Report back each line of the data that contains the word "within".

══════════

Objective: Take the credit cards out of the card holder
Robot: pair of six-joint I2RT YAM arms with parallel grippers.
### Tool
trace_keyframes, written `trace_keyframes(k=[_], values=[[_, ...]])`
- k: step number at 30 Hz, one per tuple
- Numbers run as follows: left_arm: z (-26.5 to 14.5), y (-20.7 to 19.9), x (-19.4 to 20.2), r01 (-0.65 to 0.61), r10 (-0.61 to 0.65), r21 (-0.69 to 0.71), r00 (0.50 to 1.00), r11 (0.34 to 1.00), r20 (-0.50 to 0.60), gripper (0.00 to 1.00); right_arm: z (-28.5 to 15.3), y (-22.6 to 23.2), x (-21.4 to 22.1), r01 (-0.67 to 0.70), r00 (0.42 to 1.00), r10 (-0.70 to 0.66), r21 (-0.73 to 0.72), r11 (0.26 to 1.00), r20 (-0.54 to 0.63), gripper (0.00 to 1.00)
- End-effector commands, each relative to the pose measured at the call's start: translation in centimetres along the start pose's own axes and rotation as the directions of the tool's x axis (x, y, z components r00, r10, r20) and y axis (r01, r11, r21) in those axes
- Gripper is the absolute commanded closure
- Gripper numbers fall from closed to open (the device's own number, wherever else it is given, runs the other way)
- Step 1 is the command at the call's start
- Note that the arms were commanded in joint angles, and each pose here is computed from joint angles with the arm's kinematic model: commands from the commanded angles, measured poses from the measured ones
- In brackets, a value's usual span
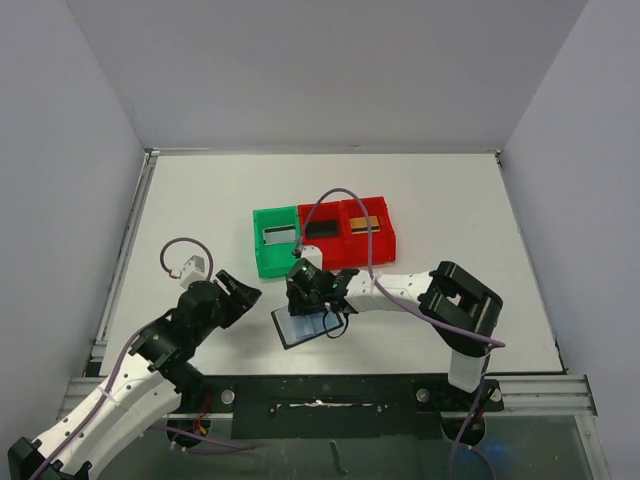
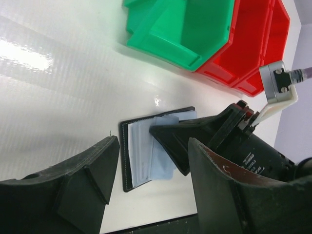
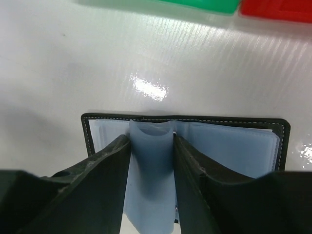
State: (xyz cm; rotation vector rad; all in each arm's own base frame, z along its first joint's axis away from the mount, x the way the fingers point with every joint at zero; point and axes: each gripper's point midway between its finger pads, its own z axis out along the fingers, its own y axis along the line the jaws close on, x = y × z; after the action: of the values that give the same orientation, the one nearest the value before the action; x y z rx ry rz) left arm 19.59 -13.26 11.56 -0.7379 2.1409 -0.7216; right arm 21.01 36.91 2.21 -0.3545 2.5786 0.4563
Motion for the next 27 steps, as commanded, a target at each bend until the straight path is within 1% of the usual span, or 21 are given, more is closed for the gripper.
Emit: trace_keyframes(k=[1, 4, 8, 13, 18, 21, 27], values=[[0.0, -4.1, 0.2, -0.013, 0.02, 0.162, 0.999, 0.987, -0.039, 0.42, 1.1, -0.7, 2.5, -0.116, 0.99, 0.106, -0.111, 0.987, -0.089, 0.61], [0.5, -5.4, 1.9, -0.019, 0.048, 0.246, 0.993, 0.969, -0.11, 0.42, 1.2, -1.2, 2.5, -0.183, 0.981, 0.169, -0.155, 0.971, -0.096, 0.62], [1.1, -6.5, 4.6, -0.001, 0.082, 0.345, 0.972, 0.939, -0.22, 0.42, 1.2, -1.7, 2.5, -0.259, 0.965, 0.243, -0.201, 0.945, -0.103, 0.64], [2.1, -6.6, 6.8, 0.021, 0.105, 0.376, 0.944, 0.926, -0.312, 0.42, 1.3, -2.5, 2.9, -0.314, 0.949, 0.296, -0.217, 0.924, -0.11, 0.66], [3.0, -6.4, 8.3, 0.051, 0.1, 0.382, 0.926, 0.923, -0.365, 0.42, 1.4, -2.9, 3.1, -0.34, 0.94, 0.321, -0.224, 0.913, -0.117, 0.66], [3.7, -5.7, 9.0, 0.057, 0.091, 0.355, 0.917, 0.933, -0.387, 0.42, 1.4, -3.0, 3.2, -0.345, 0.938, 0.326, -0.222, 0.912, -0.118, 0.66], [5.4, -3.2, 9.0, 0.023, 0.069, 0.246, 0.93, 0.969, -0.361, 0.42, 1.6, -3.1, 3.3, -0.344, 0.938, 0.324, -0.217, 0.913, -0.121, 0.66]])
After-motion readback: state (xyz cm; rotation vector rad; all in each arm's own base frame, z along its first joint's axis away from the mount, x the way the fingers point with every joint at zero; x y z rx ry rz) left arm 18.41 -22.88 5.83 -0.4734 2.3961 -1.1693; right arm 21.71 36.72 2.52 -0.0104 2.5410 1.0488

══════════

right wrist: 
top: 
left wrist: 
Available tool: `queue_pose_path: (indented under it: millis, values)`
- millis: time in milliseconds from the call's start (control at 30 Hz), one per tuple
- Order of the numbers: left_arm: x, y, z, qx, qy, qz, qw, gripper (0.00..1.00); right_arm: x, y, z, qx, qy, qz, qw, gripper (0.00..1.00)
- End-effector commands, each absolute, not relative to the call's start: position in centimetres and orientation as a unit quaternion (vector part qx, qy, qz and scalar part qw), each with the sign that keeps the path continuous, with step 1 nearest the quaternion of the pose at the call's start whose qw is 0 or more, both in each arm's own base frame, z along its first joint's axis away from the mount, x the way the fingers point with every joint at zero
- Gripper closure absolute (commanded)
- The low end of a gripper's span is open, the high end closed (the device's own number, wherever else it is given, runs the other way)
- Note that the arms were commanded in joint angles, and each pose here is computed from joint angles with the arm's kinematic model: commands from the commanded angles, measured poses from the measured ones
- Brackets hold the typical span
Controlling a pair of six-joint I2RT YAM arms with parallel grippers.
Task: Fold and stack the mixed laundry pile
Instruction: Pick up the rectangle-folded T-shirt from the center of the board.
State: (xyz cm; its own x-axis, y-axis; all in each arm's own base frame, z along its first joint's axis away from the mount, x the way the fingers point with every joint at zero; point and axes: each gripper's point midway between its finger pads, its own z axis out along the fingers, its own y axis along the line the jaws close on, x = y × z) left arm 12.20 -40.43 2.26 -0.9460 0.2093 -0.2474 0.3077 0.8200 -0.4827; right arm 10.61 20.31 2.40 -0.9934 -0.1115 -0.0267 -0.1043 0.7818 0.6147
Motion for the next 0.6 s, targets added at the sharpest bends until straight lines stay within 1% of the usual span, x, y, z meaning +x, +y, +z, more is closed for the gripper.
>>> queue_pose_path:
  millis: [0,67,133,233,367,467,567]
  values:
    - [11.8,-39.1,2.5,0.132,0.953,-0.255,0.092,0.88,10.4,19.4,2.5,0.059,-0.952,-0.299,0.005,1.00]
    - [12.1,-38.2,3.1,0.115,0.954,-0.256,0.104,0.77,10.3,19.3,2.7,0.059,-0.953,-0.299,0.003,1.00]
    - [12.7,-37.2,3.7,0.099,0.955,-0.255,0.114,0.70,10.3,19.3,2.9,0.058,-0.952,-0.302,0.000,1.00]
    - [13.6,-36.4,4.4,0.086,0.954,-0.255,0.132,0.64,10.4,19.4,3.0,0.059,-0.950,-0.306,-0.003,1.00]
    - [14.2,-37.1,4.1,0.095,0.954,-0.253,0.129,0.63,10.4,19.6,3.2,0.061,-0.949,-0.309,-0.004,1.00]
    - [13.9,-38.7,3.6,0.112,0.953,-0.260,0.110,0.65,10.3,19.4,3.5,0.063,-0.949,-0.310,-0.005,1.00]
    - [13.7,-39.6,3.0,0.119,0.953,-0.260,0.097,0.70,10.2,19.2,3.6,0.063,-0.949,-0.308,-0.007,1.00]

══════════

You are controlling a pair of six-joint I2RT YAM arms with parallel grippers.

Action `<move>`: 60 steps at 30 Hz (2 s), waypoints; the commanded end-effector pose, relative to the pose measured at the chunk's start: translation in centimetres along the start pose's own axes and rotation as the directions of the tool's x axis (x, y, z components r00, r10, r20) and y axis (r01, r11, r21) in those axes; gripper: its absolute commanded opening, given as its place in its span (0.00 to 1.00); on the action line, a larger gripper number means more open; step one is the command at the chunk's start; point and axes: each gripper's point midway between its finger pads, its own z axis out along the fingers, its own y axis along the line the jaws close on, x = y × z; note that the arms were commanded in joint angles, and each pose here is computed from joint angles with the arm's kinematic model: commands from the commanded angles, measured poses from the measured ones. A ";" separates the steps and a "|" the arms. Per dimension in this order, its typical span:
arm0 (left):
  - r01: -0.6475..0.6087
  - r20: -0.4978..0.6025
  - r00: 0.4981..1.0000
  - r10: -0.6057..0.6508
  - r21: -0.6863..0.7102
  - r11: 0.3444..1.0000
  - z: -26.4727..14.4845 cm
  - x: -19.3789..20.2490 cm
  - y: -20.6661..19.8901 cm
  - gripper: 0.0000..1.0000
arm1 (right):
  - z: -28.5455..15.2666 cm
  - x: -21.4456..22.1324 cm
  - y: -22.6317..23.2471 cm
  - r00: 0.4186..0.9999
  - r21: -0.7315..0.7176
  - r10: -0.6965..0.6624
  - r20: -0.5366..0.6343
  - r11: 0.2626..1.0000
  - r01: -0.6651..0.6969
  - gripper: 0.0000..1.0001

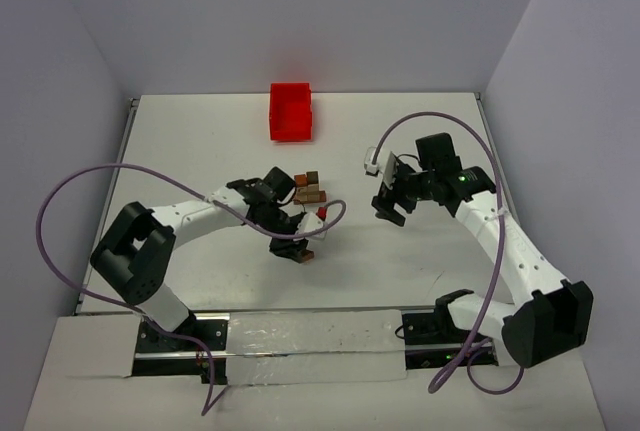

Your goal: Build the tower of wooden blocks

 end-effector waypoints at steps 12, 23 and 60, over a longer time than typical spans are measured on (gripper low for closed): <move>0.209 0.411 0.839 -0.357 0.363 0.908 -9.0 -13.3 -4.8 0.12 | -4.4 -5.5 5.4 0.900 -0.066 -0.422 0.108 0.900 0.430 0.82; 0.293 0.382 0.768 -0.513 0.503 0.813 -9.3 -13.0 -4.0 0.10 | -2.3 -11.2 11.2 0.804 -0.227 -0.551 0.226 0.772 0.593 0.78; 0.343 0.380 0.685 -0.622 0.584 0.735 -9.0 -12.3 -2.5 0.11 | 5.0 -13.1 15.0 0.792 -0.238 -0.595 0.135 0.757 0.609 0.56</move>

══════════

*EXERCISE RESULT:*
Motion for the next 27 steps, as commanded, a target at each bend until the straight path is within 1% of the usual span, or 21 are given, more is closed for the gripper.
Motion for the next 0.6 s, targets added at the sharpest bends until straight lines stay within 1% of the usual span, x, y, z meaning +x, +y, +z, more is closed for the gripper.

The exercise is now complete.